El día que conocí a Annie, fue el día que el destino me arrojó a las vías del tren.
Ella estaba parada afuera de una tienda para fumadores en la región centro-occidental de Estados Unidos bajo la lluvia gélida. Lucía como si hubiese sido linda en el pasado, pero la piel de su rostro estaba ahuecada y hundida alrededor de los huesos, forjando esa máscara inconfundible de un drogadicto habitual. Me paré bajo el alero de la tienda y extendí una mano, dejando que unas cuantas gotas de lluvia helada salpicaran mi palma.
—Si te quedas en la lluvia, te dará neumonía —le dije.
El movimiento de sus labios apenas fue perceptible ante el resplandor rojo neón de las luces de la tienda:
—Esa es la idea.
—Hay formas más rápidas de suicidarte.
—No me quiero suicidar. Solo quiero ir al hospital.
—¿Por qué?
—Medicamentos para el dolor.
—¿Te dan eso para la neumonía?
—Jarabe para la tos con codeína si estoy escupiendo sangre. Quizá algo mejor si tengo suerte y se me colapsa un pulmón.
Le pasé un cigarrillo.
—Esto debería ayudar a que te dé neumonía.
Ella se movió a mi lado bajo el alero de la tienda y sacó un encendedor de su chaqueta empapada.
—¿Qué quieres?
—¿A qué te refieres?
—Nadie regala nada de gratis. Especialmente no a las mujeres, y especialmente no a las mujeres como yo. Si quieres que te haga una mamada a cambio de oxi, le estás ladrando al árbol equivocado. Prefiero quedarme con la neumonía.
—No me queda oxi —dije, inexpresivo.
—Pues entonces tenemos eso en común.
Le dio una larga calada al cigarrillo y me examinó de pies a cabeza.
—¿Cuál es tu veneno? —preguntó.
Me saqué una bolsita púrpura que contenía la «marihuana sintética» que acababa de comprar en la tienda.
—¿Eres retrasado? —se burló—. Esa mierda es tóxica.
—¿Más tóxica que neumonía?
Chasqueó la lengua.
—¿Quieres algo mejor?
Me encogí de hombros.
—Me apunto.
—Bien. Tú invitas, y yo recibo veinte por ciento por haberte presentado.
Me encogí de hombros de nuevo.
—Tú manejas —continuó—. No tengo auto.
Después de que compramos la heroína, Annie insistió en acompañarme a mi apartamento para que, como ella lo puso, «no me desmayara y muriera como perra». También invitó a un amigo, Darren, para que se nos uniera con una de sus «novias». Y antes de darme cuenta, formaba parte de un círculo de fumadores. Ellos eran lo más cercano que había tenido a amigos genuinos. Solos, simplemente éramos unos drogadictos buenos para nada, pero juntos éramos los únicos que entendían verdaderamente lo cruel que era el mundo. Estábamos plenamente desesperanzados; éramos nosotros contra las personas regulares.
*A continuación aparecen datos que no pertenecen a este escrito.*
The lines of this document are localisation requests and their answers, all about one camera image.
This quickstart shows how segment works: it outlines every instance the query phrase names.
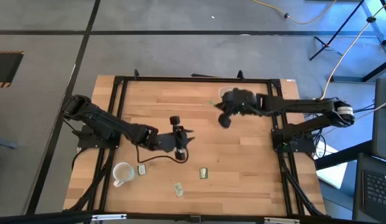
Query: keyboard
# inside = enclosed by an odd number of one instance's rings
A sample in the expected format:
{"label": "keyboard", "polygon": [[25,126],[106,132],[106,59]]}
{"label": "keyboard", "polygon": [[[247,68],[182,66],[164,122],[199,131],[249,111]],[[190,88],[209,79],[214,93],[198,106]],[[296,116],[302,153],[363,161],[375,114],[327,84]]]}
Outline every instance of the keyboard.
{"label": "keyboard", "polygon": [[377,220],[386,217],[386,175],[363,171],[363,209]]}

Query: mug handle
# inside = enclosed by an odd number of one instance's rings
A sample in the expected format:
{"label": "mug handle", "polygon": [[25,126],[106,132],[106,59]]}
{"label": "mug handle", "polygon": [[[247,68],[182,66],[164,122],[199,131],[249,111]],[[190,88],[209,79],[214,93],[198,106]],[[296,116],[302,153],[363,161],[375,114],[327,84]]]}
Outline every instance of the mug handle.
{"label": "mug handle", "polygon": [[113,183],[113,185],[114,185],[114,187],[119,187],[119,186],[121,186],[123,183],[124,183],[123,181],[115,180],[114,183]]}

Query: small block
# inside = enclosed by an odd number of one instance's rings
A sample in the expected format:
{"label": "small block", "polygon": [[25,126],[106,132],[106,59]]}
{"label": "small block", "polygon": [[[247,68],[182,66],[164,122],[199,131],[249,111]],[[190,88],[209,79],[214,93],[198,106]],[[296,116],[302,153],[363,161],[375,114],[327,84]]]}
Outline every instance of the small block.
{"label": "small block", "polygon": [[183,195],[182,184],[180,182],[174,184],[176,197],[180,197]]}
{"label": "small block", "polygon": [[375,21],[376,21],[376,18],[370,16],[370,17],[368,17],[368,18],[366,19],[366,21],[367,21],[368,23],[372,23],[372,22],[375,22]]}
{"label": "small block", "polygon": [[208,179],[208,169],[200,168],[200,179]]}
{"label": "small block", "polygon": [[139,175],[146,174],[146,166],[144,164],[138,165],[138,174]]}

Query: tripod stand
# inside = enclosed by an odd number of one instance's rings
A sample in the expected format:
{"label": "tripod stand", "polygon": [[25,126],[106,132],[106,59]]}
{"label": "tripod stand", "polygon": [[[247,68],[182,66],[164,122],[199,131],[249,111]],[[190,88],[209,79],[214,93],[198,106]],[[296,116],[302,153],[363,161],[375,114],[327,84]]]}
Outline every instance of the tripod stand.
{"label": "tripod stand", "polygon": [[309,60],[312,61],[316,56],[318,56],[323,50],[332,50],[332,51],[335,51],[338,55],[342,56],[342,53],[332,49],[330,47],[330,44],[331,42],[334,40],[334,38],[337,37],[338,33],[340,33],[340,31],[342,30],[342,28],[344,28],[344,26],[347,24],[347,22],[349,21],[349,19],[351,19],[351,17],[355,14],[355,12],[358,10],[358,8],[362,5],[362,3],[364,2],[364,0],[361,0],[360,3],[356,6],[356,8],[353,10],[353,12],[349,15],[349,17],[345,20],[345,22],[340,26],[340,28],[337,30],[337,32],[333,35],[333,37],[331,37],[331,39],[329,40],[328,43],[324,43],[321,39],[319,39],[319,37],[315,37],[315,39],[317,41],[319,41],[320,43],[322,43],[322,48],[316,52]]}

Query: black metal frame
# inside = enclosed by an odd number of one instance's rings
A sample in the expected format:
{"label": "black metal frame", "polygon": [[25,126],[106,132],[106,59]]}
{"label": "black metal frame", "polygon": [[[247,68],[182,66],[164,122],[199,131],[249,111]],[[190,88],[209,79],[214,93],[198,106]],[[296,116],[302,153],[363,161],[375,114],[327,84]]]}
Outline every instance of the black metal frame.
{"label": "black metal frame", "polygon": [[[238,75],[236,78],[216,78],[216,77],[209,77],[209,76],[205,76],[203,75],[202,77],[142,77],[139,75],[139,72],[137,70],[135,70],[134,72],[135,76],[133,77],[115,77],[115,80],[114,80],[114,84],[113,84],[113,89],[111,91],[111,97],[110,97],[110,104],[109,104],[109,110],[108,111],[112,111],[113,110],[113,105],[114,105],[114,101],[115,101],[115,95],[116,95],[116,92],[117,92],[117,88],[118,88],[118,85],[120,84],[120,82],[122,81],[123,82],[123,86],[122,86],[122,90],[121,90],[121,97],[120,97],[120,102],[119,102],[119,106],[118,106],[118,112],[117,112],[117,117],[121,117],[121,110],[123,108],[123,103],[125,101],[125,95],[126,95],[126,89],[127,89],[127,83],[129,81],[140,81],[140,82],[150,82],[150,81],[155,81],[155,82],[206,82],[206,83],[211,83],[211,82],[214,82],[214,83],[257,83],[257,84],[265,84],[268,88],[268,94],[269,95],[273,95],[273,90],[276,90],[276,93],[278,96],[282,96],[283,97],[283,94],[282,94],[282,91],[281,91],[281,83],[280,83],[280,80],[279,79],[251,79],[251,78],[245,78],[243,75],[242,75],[242,72],[239,71]],[[281,119],[283,121],[283,124],[287,124],[287,117],[286,117],[286,113],[282,113],[281,115]],[[273,128],[276,129],[278,128],[278,120],[277,120],[277,117],[275,115],[273,115],[272,117],[272,122],[273,122]],[[103,156],[104,156],[104,149],[99,149],[99,154],[98,154],[98,158],[97,158],[97,161],[96,161],[96,166],[95,166],[95,175],[94,177],[97,176],[97,173],[98,171],[101,169],[101,166],[102,166],[102,161],[103,161]],[[109,180],[110,180],[110,176],[111,176],[111,166],[112,166],[112,163],[113,163],[113,159],[114,159],[114,151],[116,149],[110,149],[109,151],[109,157],[110,157],[110,169],[107,169],[107,173],[105,175],[105,181],[103,183],[103,188],[102,188],[102,193],[101,193],[101,199],[100,199],[100,205],[99,205],[99,211],[102,211],[104,212],[104,208],[105,208],[105,202],[106,202],[106,196],[107,196],[107,190],[108,190],[108,184],[109,184]],[[281,160],[282,158],[280,156],[278,156],[278,159],[279,159],[279,167],[280,167],[280,174],[281,174],[281,179],[282,179],[282,185],[283,185],[283,195],[284,195],[284,198],[285,198],[285,206],[286,206],[286,214],[287,216],[290,216],[290,215],[294,215],[293,211],[292,211],[292,206],[291,206],[291,199],[290,199],[290,193],[289,193],[289,188],[288,188],[288,181],[286,179],[286,176],[283,175],[282,173],[282,166],[281,166]],[[293,176],[293,178],[298,182],[298,174],[297,174],[297,170],[296,170],[296,163],[295,163],[295,159],[294,159],[294,153],[292,152],[289,152],[288,153],[288,159],[289,159],[289,164],[290,164],[290,169],[291,169],[291,175]],[[95,193],[91,196],[91,198],[89,199],[88,201],[88,207],[87,209],[88,210],[91,210],[93,209],[93,206],[94,206],[94,200],[95,200],[95,195],[96,195],[96,189],[95,189]],[[304,215],[304,207],[303,207],[303,203],[300,201],[298,195],[296,194],[296,202],[297,202],[297,207],[298,207],[298,214],[299,215]],[[149,216],[149,217],[155,217],[153,214],[139,214],[137,216],[137,218],[145,218],[145,216]],[[186,215],[173,215],[173,214],[168,214],[168,215],[161,215],[161,217],[171,217],[170,219],[171,220],[186,220],[186,217],[189,217],[191,218],[192,215],[189,215],[189,216],[186,216]],[[219,216],[216,216],[216,215],[212,215],[212,216],[208,216],[208,217],[212,217],[212,218],[215,218],[216,220],[219,220],[219,221],[231,221],[230,217],[231,216],[222,216],[222,215],[219,215]],[[243,220],[254,220],[254,221],[258,221],[260,217],[244,217]]]}
{"label": "black metal frame", "polygon": [[[72,91],[75,86],[75,82],[77,80],[77,76],[81,67],[83,56],[87,48],[88,40],[91,35],[293,35],[293,36],[327,35],[329,36],[329,35],[334,35],[336,33],[334,31],[265,31],[265,30],[93,30],[92,29],[93,23],[96,19],[96,15],[97,15],[100,3],[101,3],[101,0],[95,0],[92,13],[90,15],[87,28],[85,30],[0,30],[0,35],[82,35],[83,36],[82,43],[80,45],[77,58],[75,60],[75,68],[73,69],[73,72],[70,76],[70,80],[65,90],[64,97],[60,104],[60,108],[63,108],[65,102],[70,98],[72,94]],[[362,35],[376,36],[380,40],[382,38],[382,34],[378,29],[374,29],[374,30],[375,31],[365,31]],[[338,32],[338,35],[345,35],[345,36],[347,35],[355,36],[357,34],[359,34],[359,32],[357,31]],[[159,77],[139,77],[139,79],[147,80],[147,81],[161,81],[161,78]],[[173,81],[173,80],[177,82],[202,82],[202,81],[199,81],[199,79],[197,78],[168,78],[168,81]],[[241,81],[237,78],[236,79],[205,78],[205,81],[206,82],[229,82],[229,83],[233,83],[233,82],[256,83],[258,80],[246,79],[244,81]],[[282,119],[283,119],[283,124],[285,124],[287,122],[285,115],[282,116]],[[47,141],[47,144],[45,146],[43,159],[39,164],[39,172],[37,173],[37,176],[33,181],[32,192],[27,198],[27,202],[25,206],[27,215],[34,214],[36,207],[39,203],[39,197],[41,195],[42,189],[45,184],[50,163],[54,156],[54,151],[55,151],[57,141],[59,139],[61,128],[62,128],[62,115],[60,114],[60,109],[59,109],[55,119],[54,126],[50,132],[50,138]],[[103,162],[104,149],[100,149],[99,155],[101,155],[100,156],[101,159],[98,158],[97,160],[97,166],[95,169],[96,171],[100,167],[99,164]],[[293,155],[289,156],[289,160],[290,160],[290,164],[295,164]],[[296,171],[292,170],[292,174],[296,176]],[[93,201],[94,201],[94,198],[91,198],[88,204],[90,207],[93,206]],[[299,211],[302,210],[301,207],[302,207],[302,204],[298,206]]]}
{"label": "black metal frame", "polygon": [[167,214],[141,214],[141,213],[123,213],[123,212],[103,212],[99,210],[90,211],[78,211],[78,212],[58,212],[58,213],[46,213],[37,214],[32,216],[15,216],[15,217],[0,217],[0,223],[12,223],[12,224],[31,224],[31,223],[80,223],[95,221],[94,216],[99,218],[99,215],[118,215],[123,219],[144,219],[144,220],[182,220],[192,223],[201,222],[219,222],[227,219],[230,222],[257,222],[257,223],[277,223],[277,218],[284,218],[283,223],[300,223],[300,224],[369,224],[369,222],[357,222],[352,220],[341,220],[337,218],[331,218],[329,216],[323,217],[310,217],[306,215],[290,215],[286,217],[246,217],[237,215],[228,215],[220,217],[218,215],[167,215]]}
{"label": "black metal frame", "polygon": [[[380,0],[382,5],[385,5],[384,0]],[[366,13],[367,17],[371,17],[372,13],[370,12],[369,7],[367,7],[366,2],[363,2],[362,8]],[[384,37],[383,33],[381,33],[379,27],[377,26],[376,22],[370,23],[373,30],[376,33],[376,37],[378,38],[379,42],[381,43],[382,48],[385,51],[386,54],[386,38]],[[378,66],[376,69],[371,71],[369,74],[365,75],[364,77],[353,77],[353,76],[341,76],[341,75],[334,75],[331,77],[332,82],[347,82],[347,83],[375,83],[375,80],[383,75],[386,72],[386,62],[384,62],[382,65]]]}
{"label": "black metal frame", "polygon": [[330,44],[331,42],[334,40],[334,38],[337,37],[338,33],[341,32],[342,28],[344,28],[344,26],[347,24],[347,22],[349,21],[349,19],[351,19],[351,17],[355,14],[355,12],[358,10],[358,8],[362,5],[362,3],[364,2],[365,0],[361,0],[360,3],[355,7],[355,9],[353,10],[353,12],[348,16],[348,18],[344,21],[344,23],[340,26],[340,28],[337,30],[337,32],[333,35],[333,37],[331,37],[331,39],[329,40],[328,43],[324,43],[321,39],[319,39],[318,37],[315,36],[315,39],[317,41],[319,41],[320,43],[322,43],[322,48],[320,50],[318,50],[318,52],[316,52],[309,60],[312,61],[314,58],[316,58],[316,56],[318,56],[323,50],[326,50],[326,49],[331,49],[333,51],[336,51],[334,49],[332,49],[330,47]]}
Pero cualquier grupo solo es tan estable como su base, y vaya que nosotros éramos una base inestable.
La primera pista que noté de que algo malo estaba sucediendo fue cuando todos comenzamos a despertar con cortes y moretones. Cada noche, Darren, Annie y yo desfallecíamos, y la mañana siguiente amanecíamos hechos mierda.